Work item:
Your reply should reproduce each entry exactly and contain no pictures.

*** Opening of Input data ***

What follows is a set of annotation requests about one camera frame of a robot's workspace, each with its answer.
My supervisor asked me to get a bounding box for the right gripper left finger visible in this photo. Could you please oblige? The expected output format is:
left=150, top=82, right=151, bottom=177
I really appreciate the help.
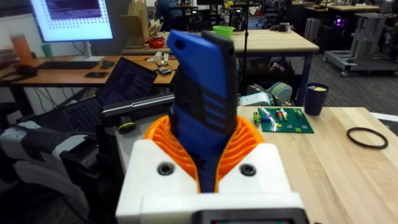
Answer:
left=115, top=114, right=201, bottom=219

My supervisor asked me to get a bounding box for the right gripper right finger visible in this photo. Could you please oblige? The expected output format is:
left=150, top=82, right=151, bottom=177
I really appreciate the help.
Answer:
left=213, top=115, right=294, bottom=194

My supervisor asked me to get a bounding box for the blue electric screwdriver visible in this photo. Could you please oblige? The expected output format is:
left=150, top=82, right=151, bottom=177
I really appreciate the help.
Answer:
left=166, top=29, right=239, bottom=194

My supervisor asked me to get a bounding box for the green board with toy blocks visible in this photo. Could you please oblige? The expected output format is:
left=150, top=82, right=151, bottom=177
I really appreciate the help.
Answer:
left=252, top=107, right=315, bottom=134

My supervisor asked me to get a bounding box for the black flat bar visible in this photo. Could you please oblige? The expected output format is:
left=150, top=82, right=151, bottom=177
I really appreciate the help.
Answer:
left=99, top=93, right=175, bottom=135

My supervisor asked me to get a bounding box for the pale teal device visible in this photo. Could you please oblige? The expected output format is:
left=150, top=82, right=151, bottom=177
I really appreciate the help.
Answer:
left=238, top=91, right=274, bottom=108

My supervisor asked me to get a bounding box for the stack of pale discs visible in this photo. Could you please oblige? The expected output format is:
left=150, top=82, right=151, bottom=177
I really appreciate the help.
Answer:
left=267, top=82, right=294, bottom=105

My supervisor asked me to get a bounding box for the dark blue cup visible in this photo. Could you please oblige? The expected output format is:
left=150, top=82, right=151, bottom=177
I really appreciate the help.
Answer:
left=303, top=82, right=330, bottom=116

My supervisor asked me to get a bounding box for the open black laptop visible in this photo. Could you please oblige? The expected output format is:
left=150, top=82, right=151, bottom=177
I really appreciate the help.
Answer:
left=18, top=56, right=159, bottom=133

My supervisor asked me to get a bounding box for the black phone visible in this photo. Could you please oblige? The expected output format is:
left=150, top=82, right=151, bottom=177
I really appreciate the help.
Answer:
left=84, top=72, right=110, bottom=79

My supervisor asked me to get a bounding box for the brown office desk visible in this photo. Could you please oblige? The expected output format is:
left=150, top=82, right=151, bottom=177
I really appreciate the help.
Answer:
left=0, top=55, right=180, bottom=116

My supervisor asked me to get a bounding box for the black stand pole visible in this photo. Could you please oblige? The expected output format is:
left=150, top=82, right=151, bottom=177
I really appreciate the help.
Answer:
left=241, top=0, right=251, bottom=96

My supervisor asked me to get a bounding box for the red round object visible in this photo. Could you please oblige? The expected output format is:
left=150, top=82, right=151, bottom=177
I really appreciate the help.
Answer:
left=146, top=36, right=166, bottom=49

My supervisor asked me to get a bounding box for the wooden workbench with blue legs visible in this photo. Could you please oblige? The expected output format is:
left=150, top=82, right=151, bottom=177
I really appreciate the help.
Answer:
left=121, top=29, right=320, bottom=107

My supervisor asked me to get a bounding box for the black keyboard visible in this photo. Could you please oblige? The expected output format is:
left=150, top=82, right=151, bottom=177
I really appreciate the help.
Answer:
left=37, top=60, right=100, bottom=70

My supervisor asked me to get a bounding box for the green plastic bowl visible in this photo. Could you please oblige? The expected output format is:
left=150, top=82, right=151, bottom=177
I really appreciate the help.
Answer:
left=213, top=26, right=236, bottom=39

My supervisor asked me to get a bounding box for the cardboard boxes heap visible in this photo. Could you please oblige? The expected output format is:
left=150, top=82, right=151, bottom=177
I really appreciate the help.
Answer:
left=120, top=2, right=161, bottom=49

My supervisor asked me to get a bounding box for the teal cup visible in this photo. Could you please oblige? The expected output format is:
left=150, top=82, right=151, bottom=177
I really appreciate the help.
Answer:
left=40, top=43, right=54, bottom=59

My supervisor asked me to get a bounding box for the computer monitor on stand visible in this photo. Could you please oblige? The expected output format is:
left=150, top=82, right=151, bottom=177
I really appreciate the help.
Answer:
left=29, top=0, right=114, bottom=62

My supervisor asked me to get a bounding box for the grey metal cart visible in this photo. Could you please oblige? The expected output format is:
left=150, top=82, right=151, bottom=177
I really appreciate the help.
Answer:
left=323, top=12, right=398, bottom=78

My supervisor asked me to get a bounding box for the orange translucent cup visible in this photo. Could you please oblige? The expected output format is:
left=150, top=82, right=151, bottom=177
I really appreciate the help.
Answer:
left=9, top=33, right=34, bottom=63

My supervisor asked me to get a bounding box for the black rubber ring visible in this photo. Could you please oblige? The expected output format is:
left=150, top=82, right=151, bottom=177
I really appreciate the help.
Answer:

*** Close of Input data ***

Written solution:
What follows is a set of annotation requests about one camera frame of a robot's workspace, each with its answer.
My supervisor asked me to get a bounding box for the right gripper left finger visible in this photo. Could you please oblige? The expected output format is:
left=150, top=82, right=151, bottom=177
I really appreciate the help.
Answer:
left=115, top=114, right=201, bottom=219

My supervisor asked me to get a bounding box for the right gripper right finger visible in this photo. Could you please oblige? The expected output format is:
left=150, top=82, right=151, bottom=177
I really appreciate the help.
Answer:
left=213, top=115, right=294, bottom=194

My supervisor asked me to get a bounding box for the blue electric screwdriver visible in this photo. Could you please oblige? The expected output format is:
left=150, top=82, right=151, bottom=177
I really appreciate the help.
Answer:
left=166, top=29, right=239, bottom=194

My supervisor asked me to get a bounding box for the green board with toy blocks visible in this photo. Could you please oblige? The expected output format is:
left=150, top=82, right=151, bottom=177
I really appreciate the help.
Answer:
left=252, top=107, right=315, bottom=134

My supervisor asked me to get a bounding box for the black flat bar visible in this photo. Could you please oblige? The expected output format is:
left=150, top=82, right=151, bottom=177
I really appreciate the help.
Answer:
left=99, top=93, right=175, bottom=135

My supervisor asked me to get a bounding box for the pale teal device visible in this photo. Could you please oblige? The expected output format is:
left=150, top=82, right=151, bottom=177
I really appreciate the help.
Answer:
left=238, top=91, right=274, bottom=108

My supervisor asked me to get a bounding box for the stack of pale discs visible in this photo. Could you please oblige? The expected output format is:
left=150, top=82, right=151, bottom=177
I really appreciate the help.
Answer:
left=267, top=82, right=294, bottom=105

My supervisor asked me to get a bounding box for the dark blue cup visible in this photo. Could you please oblige? The expected output format is:
left=150, top=82, right=151, bottom=177
I really appreciate the help.
Answer:
left=303, top=82, right=330, bottom=116

My supervisor asked me to get a bounding box for the open black laptop visible in this photo. Could you please oblige? The expected output format is:
left=150, top=82, right=151, bottom=177
I really appreciate the help.
Answer:
left=18, top=56, right=159, bottom=133

My supervisor asked me to get a bounding box for the black phone visible in this photo. Could you please oblige? The expected output format is:
left=150, top=82, right=151, bottom=177
I really appreciate the help.
Answer:
left=84, top=72, right=110, bottom=79

My supervisor asked me to get a bounding box for the brown office desk visible in this photo. Could you please oblige? The expected output format is:
left=150, top=82, right=151, bottom=177
I really appreciate the help.
Answer:
left=0, top=55, right=180, bottom=116

My supervisor asked me to get a bounding box for the black stand pole visible in this photo. Could you please oblige? The expected output format is:
left=150, top=82, right=151, bottom=177
I really appreciate the help.
Answer:
left=241, top=0, right=251, bottom=96

My supervisor asked me to get a bounding box for the red round object visible in this photo. Could you please oblige? The expected output format is:
left=150, top=82, right=151, bottom=177
I really appreciate the help.
Answer:
left=146, top=36, right=166, bottom=49

My supervisor asked me to get a bounding box for the wooden workbench with blue legs visible in this photo. Could you please oblige? The expected output format is:
left=150, top=82, right=151, bottom=177
I really appreciate the help.
Answer:
left=121, top=29, right=320, bottom=107

My supervisor asked me to get a bounding box for the black keyboard visible in this photo. Could you please oblige? The expected output format is:
left=150, top=82, right=151, bottom=177
I really appreciate the help.
Answer:
left=37, top=60, right=100, bottom=70

My supervisor asked me to get a bounding box for the green plastic bowl visible in this photo. Could you please oblige? The expected output format is:
left=150, top=82, right=151, bottom=177
I really appreciate the help.
Answer:
left=213, top=26, right=236, bottom=39

My supervisor asked me to get a bounding box for the cardboard boxes heap visible in this photo. Could you please oblige? The expected output format is:
left=150, top=82, right=151, bottom=177
I really appreciate the help.
Answer:
left=120, top=2, right=161, bottom=49

My supervisor asked me to get a bounding box for the teal cup visible in this photo. Could you please oblige? The expected output format is:
left=150, top=82, right=151, bottom=177
I really appreciate the help.
Answer:
left=40, top=43, right=54, bottom=59

My supervisor asked me to get a bounding box for the computer monitor on stand visible in this photo. Could you please oblige? The expected output format is:
left=150, top=82, right=151, bottom=177
I really appreciate the help.
Answer:
left=29, top=0, right=114, bottom=62

My supervisor asked me to get a bounding box for the grey metal cart visible in this photo. Could you please oblige? The expected output format is:
left=150, top=82, right=151, bottom=177
I really appreciate the help.
Answer:
left=323, top=12, right=398, bottom=78

My supervisor asked me to get a bounding box for the orange translucent cup visible in this photo. Could you please oblige? The expected output format is:
left=150, top=82, right=151, bottom=177
I really appreciate the help.
Answer:
left=9, top=33, right=34, bottom=63

My supervisor asked me to get a bounding box for the black rubber ring visible in this photo. Could you please oblige? The expected output format is:
left=150, top=82, right=151, bottom=177
I really appreciate the help.
Answer:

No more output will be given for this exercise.